В письме другого приятеля, Питера, приводилось подробное описание скандала, который закатила Эми, узнав, что ее жених сбежал в Россию.
«Его в психлечебницу надо сдать, раз он предпочитает жить с коммунистами, а не со мной!» — негодовала она. Но, так или иначе, Алекс добился своей цели: Эми признала свое поражение и укатила домой к родителям.
«Она сказала, что ходила к какой-то негритянской гадалке, показывала ей твою фотографию и та наслала на тебя порчу, — не смог не поглумиться напоследок Питер. — Так что, если на тебя вдруг свалится кирпич, знай: его запустила твоя несостоявшаяся супруга».
После прочтения подобных писем Алекса начинала мучить ностальгия. Он скучал по друзьям, по веселым вечеринкам на берегу Тихого океана, по ощущению того, что он свой среди своих…
Лежа на кровати, Алекс листал учебник по русской истории.
Средневековье… Деспот-монарх, грозная стража… Чуть что — тащат в застенок и выпытывают: а не засланный ли ты? Не замыслил ли худого против великого государя? Причем схватит тебя не стрелец, не воевода, а простой народ: ибо бдительность — это основа основ государства.

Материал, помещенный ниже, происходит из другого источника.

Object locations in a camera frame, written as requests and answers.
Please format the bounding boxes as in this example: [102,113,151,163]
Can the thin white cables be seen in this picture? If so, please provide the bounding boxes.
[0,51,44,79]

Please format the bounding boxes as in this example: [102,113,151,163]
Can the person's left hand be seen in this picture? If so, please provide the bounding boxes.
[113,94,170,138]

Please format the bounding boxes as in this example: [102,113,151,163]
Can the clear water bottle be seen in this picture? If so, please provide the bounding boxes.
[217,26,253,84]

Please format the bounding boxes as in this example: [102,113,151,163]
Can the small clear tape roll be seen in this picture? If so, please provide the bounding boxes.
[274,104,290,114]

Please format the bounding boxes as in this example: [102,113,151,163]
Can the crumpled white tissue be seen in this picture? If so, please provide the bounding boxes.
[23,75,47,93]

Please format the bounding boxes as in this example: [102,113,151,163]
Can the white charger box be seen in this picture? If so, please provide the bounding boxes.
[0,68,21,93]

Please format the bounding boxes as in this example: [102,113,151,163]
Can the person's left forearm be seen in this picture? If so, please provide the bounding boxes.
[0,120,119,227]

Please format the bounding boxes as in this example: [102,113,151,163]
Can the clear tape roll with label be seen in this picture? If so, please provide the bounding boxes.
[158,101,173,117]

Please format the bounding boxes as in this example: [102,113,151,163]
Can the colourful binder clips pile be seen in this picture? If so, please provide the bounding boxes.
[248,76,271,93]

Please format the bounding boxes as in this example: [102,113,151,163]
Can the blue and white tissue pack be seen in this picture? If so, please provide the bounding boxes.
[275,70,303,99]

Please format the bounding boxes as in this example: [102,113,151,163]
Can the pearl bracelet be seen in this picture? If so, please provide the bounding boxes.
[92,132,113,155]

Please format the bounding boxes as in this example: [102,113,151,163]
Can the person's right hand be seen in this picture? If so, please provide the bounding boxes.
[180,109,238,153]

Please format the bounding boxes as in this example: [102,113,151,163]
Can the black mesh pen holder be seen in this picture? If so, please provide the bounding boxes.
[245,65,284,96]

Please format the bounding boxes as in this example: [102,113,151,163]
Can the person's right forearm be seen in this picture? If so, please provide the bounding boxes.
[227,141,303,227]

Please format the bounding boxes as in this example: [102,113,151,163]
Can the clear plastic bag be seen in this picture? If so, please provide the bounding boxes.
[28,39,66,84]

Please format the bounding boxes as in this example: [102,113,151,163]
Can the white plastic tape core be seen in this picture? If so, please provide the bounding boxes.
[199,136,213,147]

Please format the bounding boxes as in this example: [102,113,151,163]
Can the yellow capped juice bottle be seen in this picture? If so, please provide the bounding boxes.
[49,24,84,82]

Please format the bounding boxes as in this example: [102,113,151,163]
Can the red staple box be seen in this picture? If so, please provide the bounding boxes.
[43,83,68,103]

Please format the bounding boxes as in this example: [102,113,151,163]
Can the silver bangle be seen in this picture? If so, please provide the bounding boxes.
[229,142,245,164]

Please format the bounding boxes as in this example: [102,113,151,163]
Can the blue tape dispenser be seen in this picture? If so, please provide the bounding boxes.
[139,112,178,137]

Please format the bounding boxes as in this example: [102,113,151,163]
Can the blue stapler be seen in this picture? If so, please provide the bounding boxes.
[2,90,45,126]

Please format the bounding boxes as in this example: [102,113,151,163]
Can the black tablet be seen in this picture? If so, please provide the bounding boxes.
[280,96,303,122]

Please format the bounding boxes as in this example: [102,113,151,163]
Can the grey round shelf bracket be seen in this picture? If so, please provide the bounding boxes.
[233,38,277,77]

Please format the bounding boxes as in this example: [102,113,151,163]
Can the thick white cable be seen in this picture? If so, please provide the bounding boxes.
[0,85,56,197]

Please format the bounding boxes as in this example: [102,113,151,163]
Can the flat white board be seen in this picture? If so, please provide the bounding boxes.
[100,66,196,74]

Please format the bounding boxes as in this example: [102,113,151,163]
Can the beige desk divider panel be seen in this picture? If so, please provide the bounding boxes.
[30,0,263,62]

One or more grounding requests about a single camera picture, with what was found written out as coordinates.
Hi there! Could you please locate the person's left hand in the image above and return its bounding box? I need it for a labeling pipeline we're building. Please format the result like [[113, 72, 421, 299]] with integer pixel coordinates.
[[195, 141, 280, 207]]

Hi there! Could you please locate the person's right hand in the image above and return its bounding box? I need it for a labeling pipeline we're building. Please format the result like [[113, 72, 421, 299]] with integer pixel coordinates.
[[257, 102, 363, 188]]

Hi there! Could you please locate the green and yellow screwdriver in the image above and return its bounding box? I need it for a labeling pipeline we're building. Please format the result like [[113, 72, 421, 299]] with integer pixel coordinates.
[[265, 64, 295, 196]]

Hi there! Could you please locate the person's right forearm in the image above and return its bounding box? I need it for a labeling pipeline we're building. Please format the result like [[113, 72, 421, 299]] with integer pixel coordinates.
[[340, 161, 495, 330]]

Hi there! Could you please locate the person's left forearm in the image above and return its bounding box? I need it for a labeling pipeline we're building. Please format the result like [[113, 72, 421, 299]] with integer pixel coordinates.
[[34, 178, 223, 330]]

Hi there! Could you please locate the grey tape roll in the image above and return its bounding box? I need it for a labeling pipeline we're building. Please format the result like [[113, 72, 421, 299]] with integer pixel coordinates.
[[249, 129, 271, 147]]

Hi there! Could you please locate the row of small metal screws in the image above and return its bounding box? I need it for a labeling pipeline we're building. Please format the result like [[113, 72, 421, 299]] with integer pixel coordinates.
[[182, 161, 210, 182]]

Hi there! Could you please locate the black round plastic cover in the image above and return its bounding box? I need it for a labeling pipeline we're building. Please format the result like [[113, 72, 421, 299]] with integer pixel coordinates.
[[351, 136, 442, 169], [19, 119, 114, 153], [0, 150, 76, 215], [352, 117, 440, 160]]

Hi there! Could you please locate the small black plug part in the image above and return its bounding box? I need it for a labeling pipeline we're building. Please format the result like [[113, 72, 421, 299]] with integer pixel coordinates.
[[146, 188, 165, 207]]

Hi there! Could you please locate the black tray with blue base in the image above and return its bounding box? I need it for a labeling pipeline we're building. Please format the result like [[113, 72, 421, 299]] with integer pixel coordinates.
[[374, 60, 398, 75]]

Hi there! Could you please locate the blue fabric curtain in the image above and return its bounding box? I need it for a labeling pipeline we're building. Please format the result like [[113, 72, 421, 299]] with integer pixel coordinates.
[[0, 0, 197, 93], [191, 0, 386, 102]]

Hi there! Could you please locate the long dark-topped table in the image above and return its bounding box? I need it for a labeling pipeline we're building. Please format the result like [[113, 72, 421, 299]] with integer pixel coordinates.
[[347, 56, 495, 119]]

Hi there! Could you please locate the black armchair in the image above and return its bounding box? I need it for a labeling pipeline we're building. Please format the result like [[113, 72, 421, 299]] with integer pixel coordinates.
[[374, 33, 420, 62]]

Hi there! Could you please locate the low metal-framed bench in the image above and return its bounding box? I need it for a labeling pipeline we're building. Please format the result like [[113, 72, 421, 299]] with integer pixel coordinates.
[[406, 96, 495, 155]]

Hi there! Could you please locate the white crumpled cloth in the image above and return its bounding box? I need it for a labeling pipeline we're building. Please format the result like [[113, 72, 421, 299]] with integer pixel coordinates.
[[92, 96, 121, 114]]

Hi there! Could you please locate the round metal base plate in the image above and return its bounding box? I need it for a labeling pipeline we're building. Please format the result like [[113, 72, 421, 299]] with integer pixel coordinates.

Алекс думал о себе и о русских. Сможет он когда-нибудь принять и понять их? Пожалуй, если брать каждого по отдельности… Поболтаешь с кем-нибудь на лестничной площадке, расскажешь о себе, послушаешь его — и сразу чувство схожести, даже некоторого родства. Но как только русские и американцы начинали выступать «обществом» — все, война. Настороженность, неприступность и выражение лиц — как у солдат на патриотических плакатах: «Они не пройдут!»
Алекс до головной боли уставал от необходимости все время быть начеку: как бы не сболтнуть лишнее, не показать своих мыслей… Причем этого требовали не только Советы — Ховард тоже неустанно повторял: «Не забывайте, что мы находимся во враждебном государстве! Не давайте им повода обвинять нас!»